*** THE DATA Section Begins ***

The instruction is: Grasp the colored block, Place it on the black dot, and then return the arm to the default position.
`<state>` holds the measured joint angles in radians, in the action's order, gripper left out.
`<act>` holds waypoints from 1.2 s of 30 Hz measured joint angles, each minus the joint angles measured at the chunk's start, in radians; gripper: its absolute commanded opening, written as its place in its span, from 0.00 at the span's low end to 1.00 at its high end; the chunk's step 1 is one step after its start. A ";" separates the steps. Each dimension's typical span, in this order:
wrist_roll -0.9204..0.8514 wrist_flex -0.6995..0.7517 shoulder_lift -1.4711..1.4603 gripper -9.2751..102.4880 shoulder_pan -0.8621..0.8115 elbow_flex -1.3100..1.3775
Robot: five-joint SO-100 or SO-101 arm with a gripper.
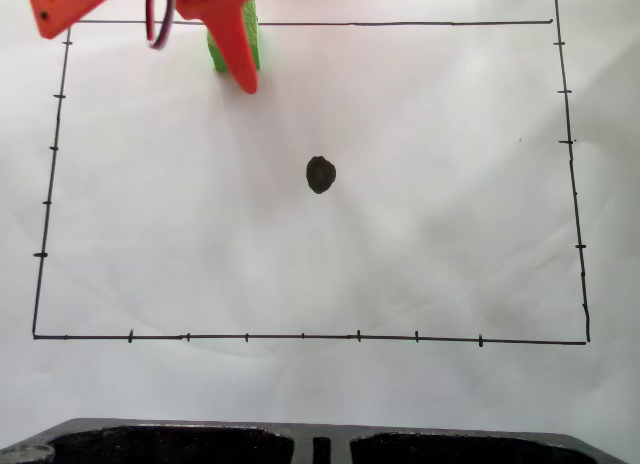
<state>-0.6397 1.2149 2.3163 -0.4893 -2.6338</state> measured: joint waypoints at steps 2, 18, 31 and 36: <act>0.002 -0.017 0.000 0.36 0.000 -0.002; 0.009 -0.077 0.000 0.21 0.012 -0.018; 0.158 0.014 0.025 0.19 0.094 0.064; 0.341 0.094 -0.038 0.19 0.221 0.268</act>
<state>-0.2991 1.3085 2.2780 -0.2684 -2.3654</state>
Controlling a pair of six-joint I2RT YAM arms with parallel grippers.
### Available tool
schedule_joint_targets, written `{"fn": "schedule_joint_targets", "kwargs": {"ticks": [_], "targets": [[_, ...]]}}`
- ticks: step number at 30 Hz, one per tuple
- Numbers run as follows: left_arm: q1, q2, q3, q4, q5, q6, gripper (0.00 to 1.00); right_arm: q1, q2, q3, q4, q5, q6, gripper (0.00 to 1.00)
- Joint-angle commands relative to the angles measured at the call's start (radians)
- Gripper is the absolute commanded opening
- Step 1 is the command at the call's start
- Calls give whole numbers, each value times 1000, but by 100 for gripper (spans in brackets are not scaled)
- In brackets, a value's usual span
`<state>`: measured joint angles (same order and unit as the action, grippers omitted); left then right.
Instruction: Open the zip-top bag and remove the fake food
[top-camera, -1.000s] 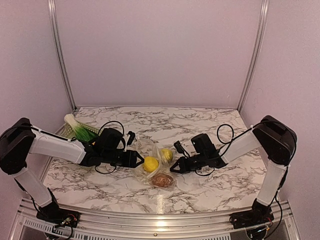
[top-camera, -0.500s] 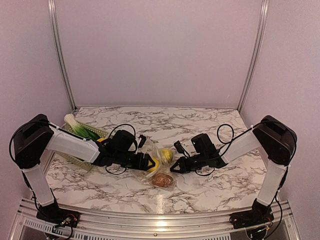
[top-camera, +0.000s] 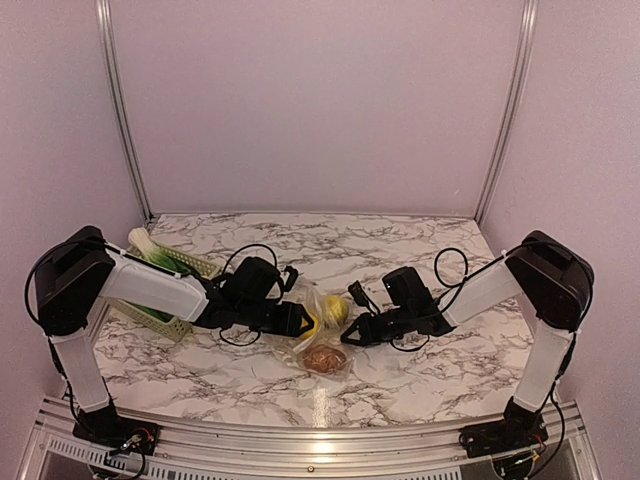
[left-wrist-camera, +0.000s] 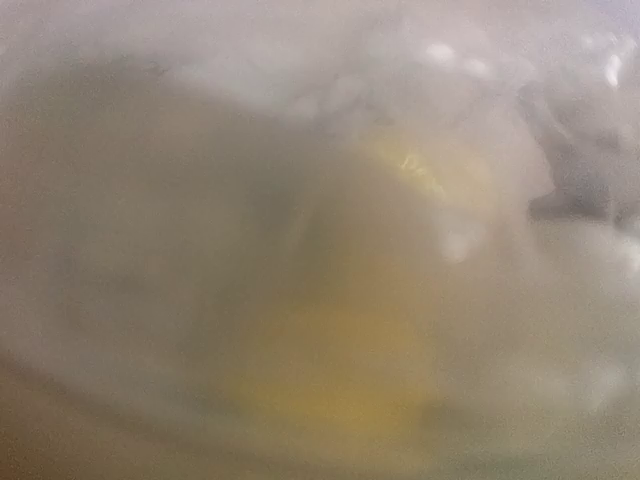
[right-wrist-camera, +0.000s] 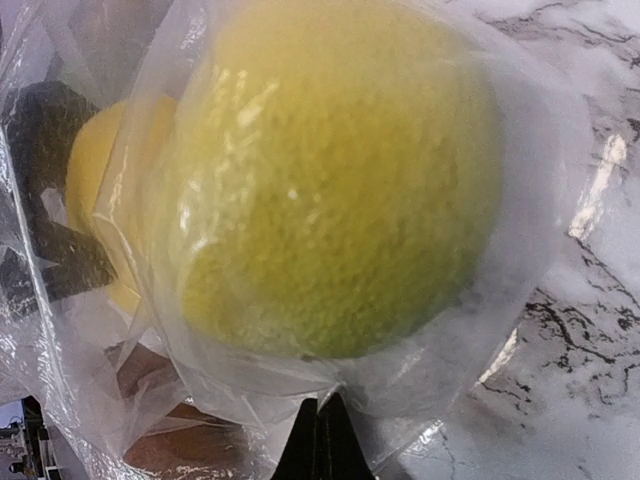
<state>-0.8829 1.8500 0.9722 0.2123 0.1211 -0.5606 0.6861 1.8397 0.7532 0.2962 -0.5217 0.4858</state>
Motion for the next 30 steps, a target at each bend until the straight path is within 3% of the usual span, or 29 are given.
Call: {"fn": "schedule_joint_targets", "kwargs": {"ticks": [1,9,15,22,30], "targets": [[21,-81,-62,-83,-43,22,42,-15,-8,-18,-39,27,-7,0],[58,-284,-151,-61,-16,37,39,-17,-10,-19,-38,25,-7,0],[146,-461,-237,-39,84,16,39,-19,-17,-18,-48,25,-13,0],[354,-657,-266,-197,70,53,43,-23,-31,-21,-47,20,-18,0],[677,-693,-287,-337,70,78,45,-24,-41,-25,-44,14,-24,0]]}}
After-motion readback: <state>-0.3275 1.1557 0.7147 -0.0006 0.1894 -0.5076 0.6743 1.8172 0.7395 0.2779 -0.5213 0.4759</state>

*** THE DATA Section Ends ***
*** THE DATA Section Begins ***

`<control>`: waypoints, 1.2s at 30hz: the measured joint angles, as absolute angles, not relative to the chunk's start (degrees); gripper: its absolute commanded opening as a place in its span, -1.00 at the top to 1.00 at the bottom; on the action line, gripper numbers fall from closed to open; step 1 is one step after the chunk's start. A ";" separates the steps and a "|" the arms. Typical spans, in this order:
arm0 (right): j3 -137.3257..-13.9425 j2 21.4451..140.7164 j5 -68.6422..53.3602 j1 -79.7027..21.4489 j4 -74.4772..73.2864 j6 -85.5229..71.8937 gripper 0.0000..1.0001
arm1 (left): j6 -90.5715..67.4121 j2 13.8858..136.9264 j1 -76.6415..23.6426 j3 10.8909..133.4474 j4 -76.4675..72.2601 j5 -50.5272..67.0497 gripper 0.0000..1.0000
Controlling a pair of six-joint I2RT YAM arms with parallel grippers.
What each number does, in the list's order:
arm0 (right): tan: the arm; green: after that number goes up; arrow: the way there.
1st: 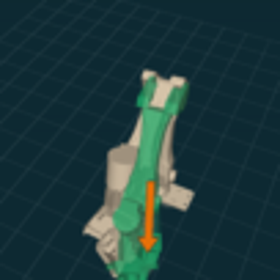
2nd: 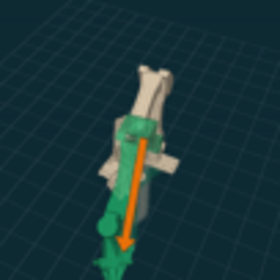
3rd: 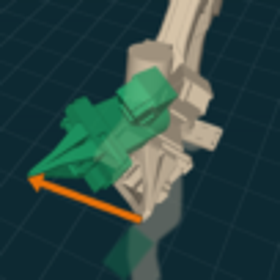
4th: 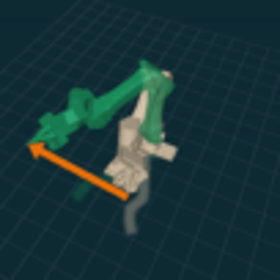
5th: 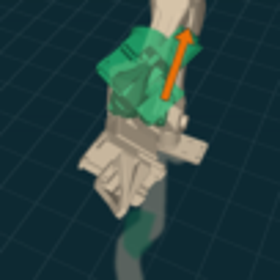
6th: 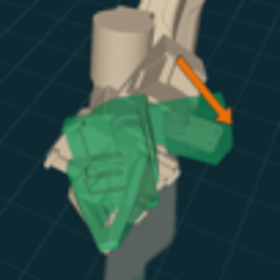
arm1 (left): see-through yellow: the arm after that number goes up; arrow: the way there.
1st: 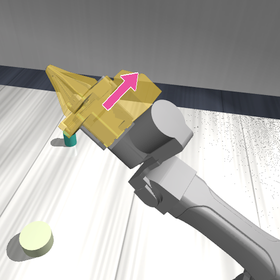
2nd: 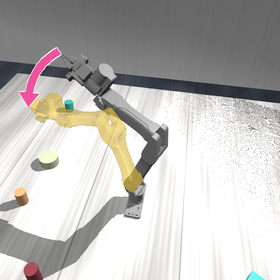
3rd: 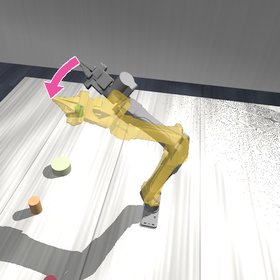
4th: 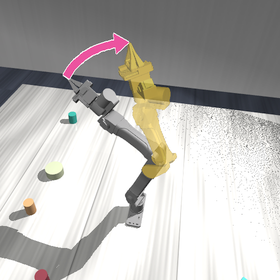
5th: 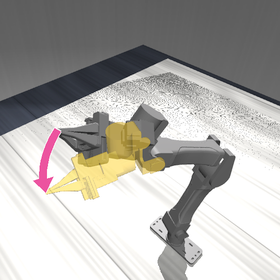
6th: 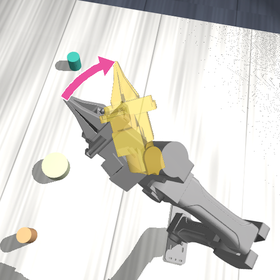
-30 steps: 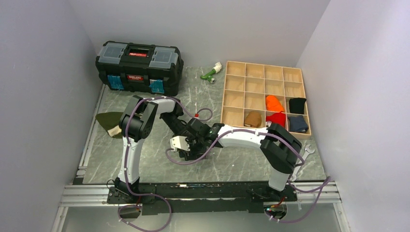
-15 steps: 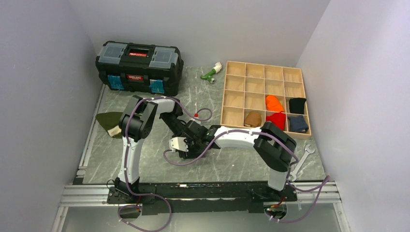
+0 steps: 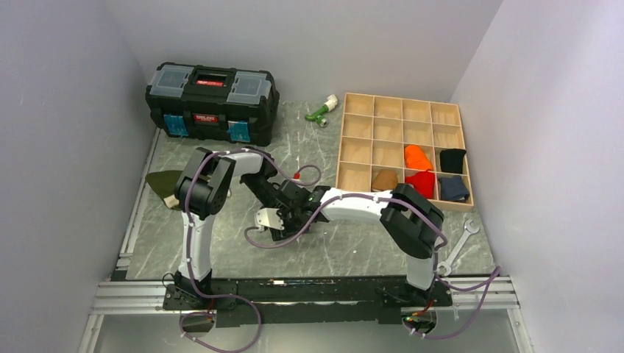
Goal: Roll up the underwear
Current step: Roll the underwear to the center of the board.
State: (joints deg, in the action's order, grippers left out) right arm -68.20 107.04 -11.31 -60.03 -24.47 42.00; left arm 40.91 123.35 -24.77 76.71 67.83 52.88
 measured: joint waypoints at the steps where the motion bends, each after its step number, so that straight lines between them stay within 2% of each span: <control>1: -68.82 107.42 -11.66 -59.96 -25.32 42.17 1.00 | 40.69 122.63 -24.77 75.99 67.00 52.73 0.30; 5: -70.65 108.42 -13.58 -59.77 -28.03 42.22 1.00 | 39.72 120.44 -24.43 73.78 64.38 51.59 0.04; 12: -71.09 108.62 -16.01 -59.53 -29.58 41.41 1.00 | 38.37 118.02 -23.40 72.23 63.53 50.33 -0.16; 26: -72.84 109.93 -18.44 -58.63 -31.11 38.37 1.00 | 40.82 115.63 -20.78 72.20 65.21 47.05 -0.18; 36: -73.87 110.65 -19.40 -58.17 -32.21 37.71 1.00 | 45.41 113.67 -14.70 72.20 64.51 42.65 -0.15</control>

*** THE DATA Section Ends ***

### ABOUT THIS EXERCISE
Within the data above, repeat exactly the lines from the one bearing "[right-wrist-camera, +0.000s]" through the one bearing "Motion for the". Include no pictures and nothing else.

### EXPECTED ANSWER
[right-wrist-camera, +0.000s] 
<state>-0.8829 1.8500 0.9722 0.2123 0.1211 -0.5606 0.6861 1.8397 0.7532 0.2962 -0.5217 0.4858</state>
Motion for the next 30 steps, a target at each bend until the straight path is within 3% of the usual span, or 29 are given.

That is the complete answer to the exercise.